Hey, Snapchat, enough is enough

I'm done with you.


I discovered Snapchat just a few months ago, and even though I'm much older than most of its users, I fell in love with it. Despite its obtuse interface and obscure controls, I was charmed by the whole idea of churning out quick-and-dirty ephemeral content. Because photos and videos only last 24 hours, I felt less pressure to post perfectly polished selfies and was more at ease with being myself. Plus, I liked the fun emojis, stickers and quirky selfie lenses. But Snapchat took it a step too far recently with a couple of camera filters that weren't as funny as they were racist. This has prompted me to drop Snapchat entirely.

If you haven't been paying attention, Snapchat recently released a new selfie lens that it says was "anime-inspired." But it made your eyes look squinty and slanted. And if you had your mouth open, it would also appear as if you had buck teeth. In short, it turned you into a racist Asian caricature.

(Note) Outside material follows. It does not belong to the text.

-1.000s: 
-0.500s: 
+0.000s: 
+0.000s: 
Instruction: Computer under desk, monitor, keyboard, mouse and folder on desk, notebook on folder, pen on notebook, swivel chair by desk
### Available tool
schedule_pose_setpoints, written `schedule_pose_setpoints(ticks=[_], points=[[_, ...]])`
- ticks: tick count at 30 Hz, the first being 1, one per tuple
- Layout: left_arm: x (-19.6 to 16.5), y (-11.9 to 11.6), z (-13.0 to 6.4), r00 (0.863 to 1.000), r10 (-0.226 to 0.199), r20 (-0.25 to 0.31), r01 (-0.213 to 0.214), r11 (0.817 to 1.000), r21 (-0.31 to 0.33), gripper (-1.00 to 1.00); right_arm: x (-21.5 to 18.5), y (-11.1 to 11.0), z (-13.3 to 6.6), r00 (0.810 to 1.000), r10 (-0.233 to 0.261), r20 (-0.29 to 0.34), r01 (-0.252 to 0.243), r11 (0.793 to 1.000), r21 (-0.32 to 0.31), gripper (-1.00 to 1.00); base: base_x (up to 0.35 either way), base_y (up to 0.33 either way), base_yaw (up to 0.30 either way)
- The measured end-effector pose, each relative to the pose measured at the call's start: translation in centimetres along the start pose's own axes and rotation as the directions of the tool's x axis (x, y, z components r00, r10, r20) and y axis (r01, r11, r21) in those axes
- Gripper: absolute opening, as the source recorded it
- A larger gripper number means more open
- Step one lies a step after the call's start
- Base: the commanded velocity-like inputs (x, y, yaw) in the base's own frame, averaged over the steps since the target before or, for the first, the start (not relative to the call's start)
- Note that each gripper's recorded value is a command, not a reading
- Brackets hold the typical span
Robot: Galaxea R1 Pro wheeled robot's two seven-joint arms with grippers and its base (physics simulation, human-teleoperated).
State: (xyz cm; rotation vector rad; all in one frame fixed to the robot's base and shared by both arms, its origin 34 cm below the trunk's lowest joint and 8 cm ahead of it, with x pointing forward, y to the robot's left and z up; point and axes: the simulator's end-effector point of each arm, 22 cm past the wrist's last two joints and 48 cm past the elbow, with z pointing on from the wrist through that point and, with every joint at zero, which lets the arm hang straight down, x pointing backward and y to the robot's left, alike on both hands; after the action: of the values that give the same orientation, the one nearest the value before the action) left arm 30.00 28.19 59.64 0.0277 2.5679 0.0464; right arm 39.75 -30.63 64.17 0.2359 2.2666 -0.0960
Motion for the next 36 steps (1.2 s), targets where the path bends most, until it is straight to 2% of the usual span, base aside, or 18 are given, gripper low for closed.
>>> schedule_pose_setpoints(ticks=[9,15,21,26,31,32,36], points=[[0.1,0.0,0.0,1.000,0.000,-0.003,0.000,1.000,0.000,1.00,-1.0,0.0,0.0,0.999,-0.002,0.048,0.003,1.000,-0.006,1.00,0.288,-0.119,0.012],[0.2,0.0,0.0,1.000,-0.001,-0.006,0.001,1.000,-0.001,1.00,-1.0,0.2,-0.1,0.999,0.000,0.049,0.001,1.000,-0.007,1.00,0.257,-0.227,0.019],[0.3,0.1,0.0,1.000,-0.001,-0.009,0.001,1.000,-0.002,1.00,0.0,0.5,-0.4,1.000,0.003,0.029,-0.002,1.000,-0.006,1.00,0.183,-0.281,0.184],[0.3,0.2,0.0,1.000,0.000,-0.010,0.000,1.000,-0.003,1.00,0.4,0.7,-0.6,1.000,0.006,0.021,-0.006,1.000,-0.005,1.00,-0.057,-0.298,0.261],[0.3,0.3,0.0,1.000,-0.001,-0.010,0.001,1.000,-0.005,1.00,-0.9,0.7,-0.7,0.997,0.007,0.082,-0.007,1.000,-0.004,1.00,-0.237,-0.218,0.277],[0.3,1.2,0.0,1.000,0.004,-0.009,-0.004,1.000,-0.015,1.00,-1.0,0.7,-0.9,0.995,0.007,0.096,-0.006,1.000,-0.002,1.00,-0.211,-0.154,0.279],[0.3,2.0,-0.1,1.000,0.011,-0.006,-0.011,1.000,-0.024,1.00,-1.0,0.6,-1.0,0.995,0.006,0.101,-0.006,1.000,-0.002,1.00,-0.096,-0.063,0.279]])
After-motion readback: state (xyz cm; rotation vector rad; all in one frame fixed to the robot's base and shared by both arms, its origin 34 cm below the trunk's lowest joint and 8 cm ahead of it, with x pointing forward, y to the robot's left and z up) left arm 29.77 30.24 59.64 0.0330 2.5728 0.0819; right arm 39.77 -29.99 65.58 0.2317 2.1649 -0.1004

As an Asian myself, this hit me hard. As I said, I'd always liked those selfie lenses. I even defended them to some of my colleagues who thought they were dumb. They were fun, and I liked that you could trigger actions like surfing or explosions by opening your mouth or raising your eyebrows. So to have one of these selfie lenses glibly make fun of my facial features and my race was difficult to take.

Also, the notion that the filter was supposed to make your face look like "anime" sounds like bullshit. No, it doesn't. Anime is generally known for large, soulful eyes and tiny mouths, not slanted eyes and enlarged teeth.

The filter is no longer available, but it doesn't appear that it was removed due to complaints. In a statement, the company said, "This anime-inspired lens has already expired, and won't be put back into circulation. Lenses are meant to be playful and never to offend." This struck me as an excuse rather than an apology.

This isn't the first time the company has shown insensitivity. On April 20th, Snapchat featured a Bob Marley selfie lens that let its users superimpose the late singer's face on their own. That basically let anyone put on digital blackface. Plus, many complained it was cultural appropriation and that it reduced the reggae legend to yet another stoner meme.

This also received plenty of backlash, but the company didn't apologize for the insensitivity then either. Instead, it said it worked with the Marley estate to come up with the filter, as if that absolved it from any responsibility. Snapchat said in a statement, "The lens we launched today was created in partnership with the Bob Marley Estate, and gives people a new way to share their appreciation for Bob Marley and his music. Millions of Snapchatters have enjoyed Bob Marley's music, and we respect his life and achievements."

Though it wasn't racist, Snapchat also had a "nerd" face filter earlier this year that hit a little too close to home. Thick-rimmed glasses and braces aren't so funny when you actually have them in real life.

Whether or not the lenses were intentionally offensive, what bothers me with these incidents is Snapchat's response. There was no apology, no promise to do better and no acknowledgement at all that the lenses could be perceived as offensive. It makes me wonder if its face filters go through any kind of QA check and if there are any staffers who are people of color, who are probably more likely to spot such gaffes. Unfortunately, unlike a lot of other tech companies, Snapchat isn't willing to reveal its diversity numbers, which is a problem in and of itself.

But even if Snapchat's staff is 100 percent white, how did not a single one of them see this in action and think, "Hey, are we sure about this?" Could no one simply show it to an Asian friend and ask if it was OK? Did no one think to show the Bob Marley filter to a few black people and ask them if it was appropriate? The tone deafness on display is astounding.

Plus, Snapchat actually has competition now. Instagram recently released its own Snapchat copycat with Stories, which also lets you post photos and videos that last for 24 hours. It doesn't have the same stickers as Snapchat, but it does let you doodle and write over photos. I wasn't too big a fan of Instagram Stories at first -- mostly because my friends who use Snapchat aren't on Instagram -- but I've slowly come around to it. It taps into that same spirit of spontaneity that Snapchat does, but with a much larger and established following, at least for me.

And since Snapchat can't seem to figure out that racist filters are not OK, I have zero reason to stick around. Goodbye, Snapchat. It's been a fun few months, but I'm ready to let you expire, just like your filters.